Features of the contract likely to be of particular interest to suppliers include:

  • specified limits of liability for each party under both the framework agreement (£100,000 per contract year) and call-off contract (the greater of £5 million or 150% of the estimated yearly charges under each call-off contract)
  • the ability of CCS/the public sector buyer to terminate the framework arrangement at will on notice
  • a requirement on suppliers to reserve the right to terminate subcontracts in certain circumstances at the request of the buyer.

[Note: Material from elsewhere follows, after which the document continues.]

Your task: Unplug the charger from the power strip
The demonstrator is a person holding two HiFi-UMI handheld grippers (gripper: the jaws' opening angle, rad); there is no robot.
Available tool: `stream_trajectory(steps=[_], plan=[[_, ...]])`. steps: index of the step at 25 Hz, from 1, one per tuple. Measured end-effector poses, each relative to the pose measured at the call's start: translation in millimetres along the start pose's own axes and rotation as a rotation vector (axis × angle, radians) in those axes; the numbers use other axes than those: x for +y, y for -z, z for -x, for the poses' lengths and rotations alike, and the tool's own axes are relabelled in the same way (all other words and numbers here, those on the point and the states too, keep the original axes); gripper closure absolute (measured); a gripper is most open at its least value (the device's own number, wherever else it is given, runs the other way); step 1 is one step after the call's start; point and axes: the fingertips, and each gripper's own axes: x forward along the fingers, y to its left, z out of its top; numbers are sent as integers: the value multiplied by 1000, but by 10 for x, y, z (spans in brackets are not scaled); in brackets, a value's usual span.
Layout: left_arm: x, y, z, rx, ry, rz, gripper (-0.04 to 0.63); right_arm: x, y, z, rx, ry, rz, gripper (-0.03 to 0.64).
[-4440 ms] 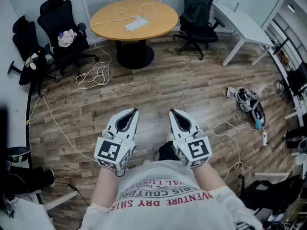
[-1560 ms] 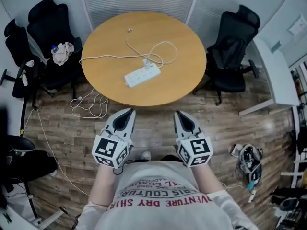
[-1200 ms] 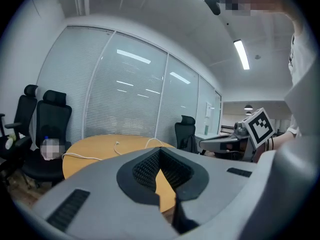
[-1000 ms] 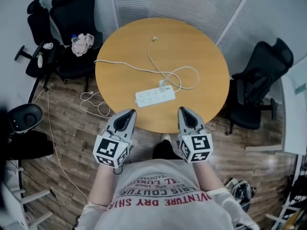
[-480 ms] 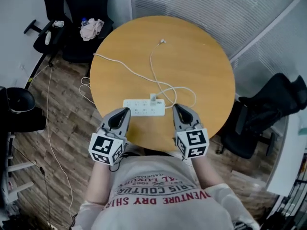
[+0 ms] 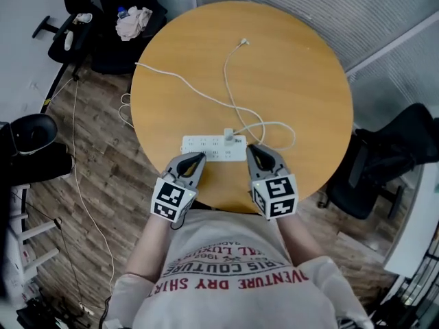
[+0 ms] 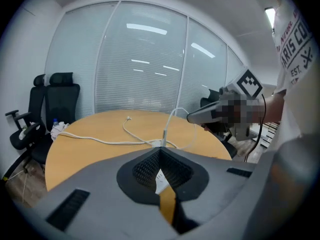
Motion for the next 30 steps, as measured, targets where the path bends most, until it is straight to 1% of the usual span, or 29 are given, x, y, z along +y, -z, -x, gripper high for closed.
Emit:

It will also be interesting to see whether the ‘modular’ nature of the contract, with significant detail underpinning the relationship between the parties specified in schedules, will achieve the government’s stated objective of simplifying the contracting arrangements. This is particularly the case given that the majority of the schedules are given legal precedence over the core terms in the event of conflict between the documents.

Why is CCS doing this?

The contract is intended to make it easier for businesses (particularly SMEs) to apply for government contracts by simplifying the relevant terms of business and providing for a more standardised approach to contracting across Government.

Increasing SME involvement in government procurement remains a key issue for the government, particularly given its stated ambition to spend £1 in every £3 with SMEs by 2022. As of October 2017, it was estimated that the proportion stood at around £1 in every £4, and that while direct spend with SMEs had increased, the government’s target remained challenging.

It will be interesting to see whether the launch of the Public Sector Contract has a marked impact on the level of SME involvement in government contracting, and whether any impact extends to increased involvement in higher value, more complex procurements.